So there's already kind of a nice concise syntax, you might say, advantage at least at first glance with data dot table going from wide to long. And it's got some example visuals of what you might do with that data. But next, how do we accomplish this in Polars? And if you haven't heard of Polars before, this is a new binding to Rust for very efficient database data like operation and tidying operations. And yes, they do support reshaping or re pivoting these data sets as well. And that is a function called unpivot going back to that SQL language. But in the example snippet, you will see that at that the first attempt you cannot do more than one variable for that grouping of the observation.

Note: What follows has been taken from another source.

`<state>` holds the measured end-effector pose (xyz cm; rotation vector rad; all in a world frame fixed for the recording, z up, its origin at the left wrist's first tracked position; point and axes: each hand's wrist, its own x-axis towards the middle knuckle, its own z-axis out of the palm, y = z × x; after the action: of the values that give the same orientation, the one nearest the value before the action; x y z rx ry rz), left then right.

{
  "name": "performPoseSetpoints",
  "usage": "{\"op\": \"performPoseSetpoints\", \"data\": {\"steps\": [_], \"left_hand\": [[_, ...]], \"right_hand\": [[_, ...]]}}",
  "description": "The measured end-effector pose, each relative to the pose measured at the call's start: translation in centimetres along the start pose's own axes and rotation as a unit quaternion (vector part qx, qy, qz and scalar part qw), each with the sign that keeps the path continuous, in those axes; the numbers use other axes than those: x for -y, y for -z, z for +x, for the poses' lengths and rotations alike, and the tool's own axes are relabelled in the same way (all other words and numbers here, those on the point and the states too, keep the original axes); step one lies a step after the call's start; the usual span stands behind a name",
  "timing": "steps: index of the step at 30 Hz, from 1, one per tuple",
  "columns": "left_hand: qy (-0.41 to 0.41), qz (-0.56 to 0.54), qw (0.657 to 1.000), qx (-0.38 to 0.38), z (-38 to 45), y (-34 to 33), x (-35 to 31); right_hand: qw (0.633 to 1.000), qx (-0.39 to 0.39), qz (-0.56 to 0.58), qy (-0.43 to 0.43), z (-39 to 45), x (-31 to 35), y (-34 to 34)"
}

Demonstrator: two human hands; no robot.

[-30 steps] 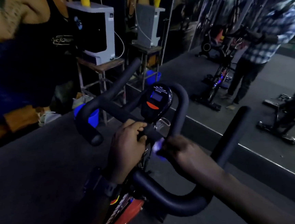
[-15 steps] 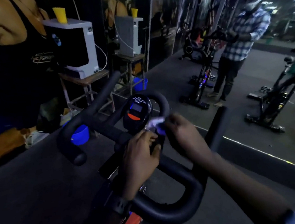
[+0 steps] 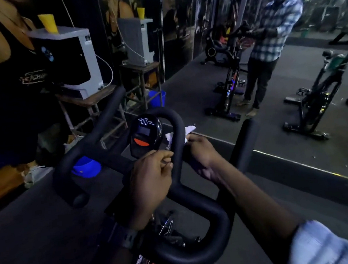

So you would have to do that in post processing afterwards, which is not difficult. But, again, it's just an extra step. But, of course, it can be done. Lastly, for DuckDV via SQL queries, you can use the unpivot SQL keyword and then feeding into what are the variables that are going in, what are what's the name of the variable that's going to define that grouping of the long observations, what's the value the column name that you wanna use as, like, the numeric result. Once again, in this case, DuckDb cannot do that that nice convenience of 2 variables at once.
You have to do that in post processing as well. So there's example snippets and and Toby's code of the blog post here to talk about that additional post processing. That that is, again, all achievable. There is another example where you can reshape into multiple columns, and that might be helpful for different types of visualizations you want to conduct. And in this case, doing an additional column for or additional columns both for sepal and petal, but then there's a grouping variable called dim, which determines if it's the length or width. So data dot table has another way of doing that as well.
Again, the measure function comes into play there. You can see the example in the in the blog post. And then comes the comparisons for this operation. This is where my eyes open a little bit. So Toby does, a call to a an interesting func a package called a time. I'm not as familiar with this as I am with, like, the benchmark or a bench package, but he is taking a set of n values representing the number of rows in this, like, fictitious high dimensional Iris data set doing just some resampling and runs 3 different functions: 1 with the DuckDb on pivot, 2nd with the polars on unpivot, and lastly with data dot table and melt.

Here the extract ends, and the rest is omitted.